Recently, OpenAI introduced CriticGPT, a new AI tool designed to enhance the reliability of AI systems like ChatGPT by identifying errors in computer code generated by these systems. CriticGPT operates within the framework of reinforcement learning from human feedback (RLHF), where it assists human trainers by pinpointing potential mistakes in code produced by ChatGPT.
To train CriticGPT, researchers deliberately introduced errors into code samples, allowing the AI to learn to recognize and flag various types of coding errors. In testing against human reviewers, CriticGPT demonstrated a 63% improvement in error detection compared to human review alone, especially in identifying real-world mistakes made by large language models (LLMs). Teams that combined CriticGPT with human reviewers produced more detailed error reports, and the AI also helped mitigate false error identifications that AI-only reviews sometimes create.

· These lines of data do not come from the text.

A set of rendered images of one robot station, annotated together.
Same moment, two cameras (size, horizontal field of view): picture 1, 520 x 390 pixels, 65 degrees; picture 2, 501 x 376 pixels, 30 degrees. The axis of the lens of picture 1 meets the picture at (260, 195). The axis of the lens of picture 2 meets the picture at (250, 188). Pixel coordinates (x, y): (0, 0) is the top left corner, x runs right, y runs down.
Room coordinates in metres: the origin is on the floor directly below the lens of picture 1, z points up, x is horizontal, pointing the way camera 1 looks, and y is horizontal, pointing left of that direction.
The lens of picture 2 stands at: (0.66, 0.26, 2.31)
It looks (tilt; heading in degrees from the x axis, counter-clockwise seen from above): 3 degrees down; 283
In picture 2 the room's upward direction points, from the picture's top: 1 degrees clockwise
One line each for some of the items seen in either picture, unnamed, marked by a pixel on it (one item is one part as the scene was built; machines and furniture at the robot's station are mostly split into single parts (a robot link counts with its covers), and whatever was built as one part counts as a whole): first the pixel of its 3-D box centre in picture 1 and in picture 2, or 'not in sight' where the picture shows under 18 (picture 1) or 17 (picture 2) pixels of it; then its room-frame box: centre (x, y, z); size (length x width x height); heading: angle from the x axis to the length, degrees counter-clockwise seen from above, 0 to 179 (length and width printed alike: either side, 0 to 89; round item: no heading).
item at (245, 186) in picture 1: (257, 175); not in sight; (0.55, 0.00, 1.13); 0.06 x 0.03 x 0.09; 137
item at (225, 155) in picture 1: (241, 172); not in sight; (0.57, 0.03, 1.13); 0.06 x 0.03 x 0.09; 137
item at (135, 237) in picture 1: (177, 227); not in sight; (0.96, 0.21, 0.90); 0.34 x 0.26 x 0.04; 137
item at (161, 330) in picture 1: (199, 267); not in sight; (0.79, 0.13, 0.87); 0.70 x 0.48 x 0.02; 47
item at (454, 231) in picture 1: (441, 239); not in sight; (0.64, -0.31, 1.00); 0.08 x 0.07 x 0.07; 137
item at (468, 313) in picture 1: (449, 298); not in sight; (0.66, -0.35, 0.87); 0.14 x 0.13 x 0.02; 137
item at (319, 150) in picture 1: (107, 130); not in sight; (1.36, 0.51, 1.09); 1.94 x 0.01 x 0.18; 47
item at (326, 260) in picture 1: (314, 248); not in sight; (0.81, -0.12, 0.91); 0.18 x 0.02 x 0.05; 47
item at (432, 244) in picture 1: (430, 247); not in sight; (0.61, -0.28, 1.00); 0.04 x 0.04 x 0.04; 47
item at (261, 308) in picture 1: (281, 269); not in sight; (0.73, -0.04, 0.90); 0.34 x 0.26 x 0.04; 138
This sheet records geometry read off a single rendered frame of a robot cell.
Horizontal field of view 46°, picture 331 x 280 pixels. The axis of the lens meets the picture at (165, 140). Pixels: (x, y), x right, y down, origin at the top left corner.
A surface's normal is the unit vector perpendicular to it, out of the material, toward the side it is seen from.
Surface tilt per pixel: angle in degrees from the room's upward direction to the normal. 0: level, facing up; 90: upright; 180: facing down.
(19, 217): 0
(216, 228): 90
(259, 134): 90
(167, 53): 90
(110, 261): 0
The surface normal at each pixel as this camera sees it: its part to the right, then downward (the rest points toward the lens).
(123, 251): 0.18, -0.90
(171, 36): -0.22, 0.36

Read More: ChatGPT Comes to iPhone, ‘Apple Intelligence’ Unveiled
However, CriticGPT has limitations. It was trained primarily on short code snippets, which may not generalize well to longer and more complex coding tasks that future AI systems will encounter. Additionally, while CriticGPT reduces false positives, it does not completely eliminate them, and it may still miss errors that are dispersed throughout code rather than localized in one area.
Looking ahead, OpenAI plans to integrate CriticGPT-like AI assistants into their review processes to improve how human trainers evaluate outputs from large language models. These tools aim to facilitate the identification of errors in complex outputs, enhancing overall reliability and alignment with human goals in AI systems.